### [EXERCISE BRIEF]
The output has to be the full set of records, reproduced exactly, minus any picture.

### [MATERIAL PROVIDED]
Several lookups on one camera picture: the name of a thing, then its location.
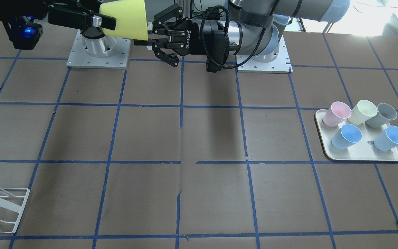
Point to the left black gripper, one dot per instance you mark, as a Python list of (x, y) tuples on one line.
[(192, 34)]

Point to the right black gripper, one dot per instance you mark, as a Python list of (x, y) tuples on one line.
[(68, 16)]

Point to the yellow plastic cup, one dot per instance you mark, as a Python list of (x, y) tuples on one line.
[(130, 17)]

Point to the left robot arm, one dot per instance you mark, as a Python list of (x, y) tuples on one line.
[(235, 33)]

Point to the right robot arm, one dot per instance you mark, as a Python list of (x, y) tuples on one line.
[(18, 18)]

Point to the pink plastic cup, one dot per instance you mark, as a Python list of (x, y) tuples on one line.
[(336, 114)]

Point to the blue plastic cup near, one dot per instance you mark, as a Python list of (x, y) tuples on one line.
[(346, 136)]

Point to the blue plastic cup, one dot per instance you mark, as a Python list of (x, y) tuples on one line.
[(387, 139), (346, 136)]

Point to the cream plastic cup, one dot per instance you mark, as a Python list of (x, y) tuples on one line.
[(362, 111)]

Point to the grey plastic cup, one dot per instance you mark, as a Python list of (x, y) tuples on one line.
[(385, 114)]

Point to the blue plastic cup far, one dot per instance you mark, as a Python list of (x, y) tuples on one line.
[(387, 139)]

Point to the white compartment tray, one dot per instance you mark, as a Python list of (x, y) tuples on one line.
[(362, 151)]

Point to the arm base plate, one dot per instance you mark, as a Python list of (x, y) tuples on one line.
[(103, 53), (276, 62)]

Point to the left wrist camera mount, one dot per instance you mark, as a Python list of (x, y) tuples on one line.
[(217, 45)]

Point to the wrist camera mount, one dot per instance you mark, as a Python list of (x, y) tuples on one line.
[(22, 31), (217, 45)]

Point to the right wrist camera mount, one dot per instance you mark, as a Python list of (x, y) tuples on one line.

### [RESPONSE TO THE EXERCISE]
Several lookups on one camera picture: the name of a thing, then its location.
Point to the left black gripper, one dot per instance you mark, as a Python list of (x, y) tuples on one line.
[(192, 34)]

Point to the right black gripper, one dot per instance you mark, as a Python list of (x, y) tuples on one line.
[(68, 16)]

Point to the yellow plastic cup, one dot per instance you mark, as a Python list of (x, y) tuples on one line.
[(130, 17)]

Point to the left robot arm, one dot per instance you mark, as a Python list of (x, y) tuples on one line.
[(235, 33)]

Point to the right robot arm, one dot per instance you mark, as a Python list of (x, y) tuples on one line.
[(18, 18)]

Point to the pink plastic cup, one dot per instance you mark, as a Python list of (x, y) tuples on one line.
[(336, 114)]

Point to the blue plastic cup near, one dot per instance you mark, as a Python list of (x, y) tuples on one line.
[(346, 136)]

Point to the blue plastic cup, one dot per instance you mark, as a Python list of (x, y) tuples on one line.
[(387, 139), (346, 136)]

Point to the cream plastic cup, one dot per instance you mark, as a Python list of (x, y) tuples on one line.
[(362, 111)]

Point to the grey plastic cup, one dot per instance you mark, as a Python list of (x, y) tuples on one line.
[(385, 114)]

Point to the blue plastic cup far, one dot per instance you mark, as a Python list of (x, y) tuples on one line.
[(387, 139)]

Point to the white compartment tray, one dot per instance you mark, as a Python list of (x, y) tuples on one line.
[(362, 151)]

Point to the arm base plate, one dot per instance you mark, as a Python list of (x, y) tuples on one line.
[(103, 53), (276, 62)]

Point to the left wrist camera mount, one dot per instance you mark, as a Python list of (x, y) tuples on one line.
[(217, 45)]

Point to the wrist camera mount, one dot per instance you mark, as a Python list of (x, y) tuples on one line.
[(22, 31), (217, 45)]

Point to the right wrist camera mount, one dot per instance you mark, as a Python list of (x, y) tuples on one line.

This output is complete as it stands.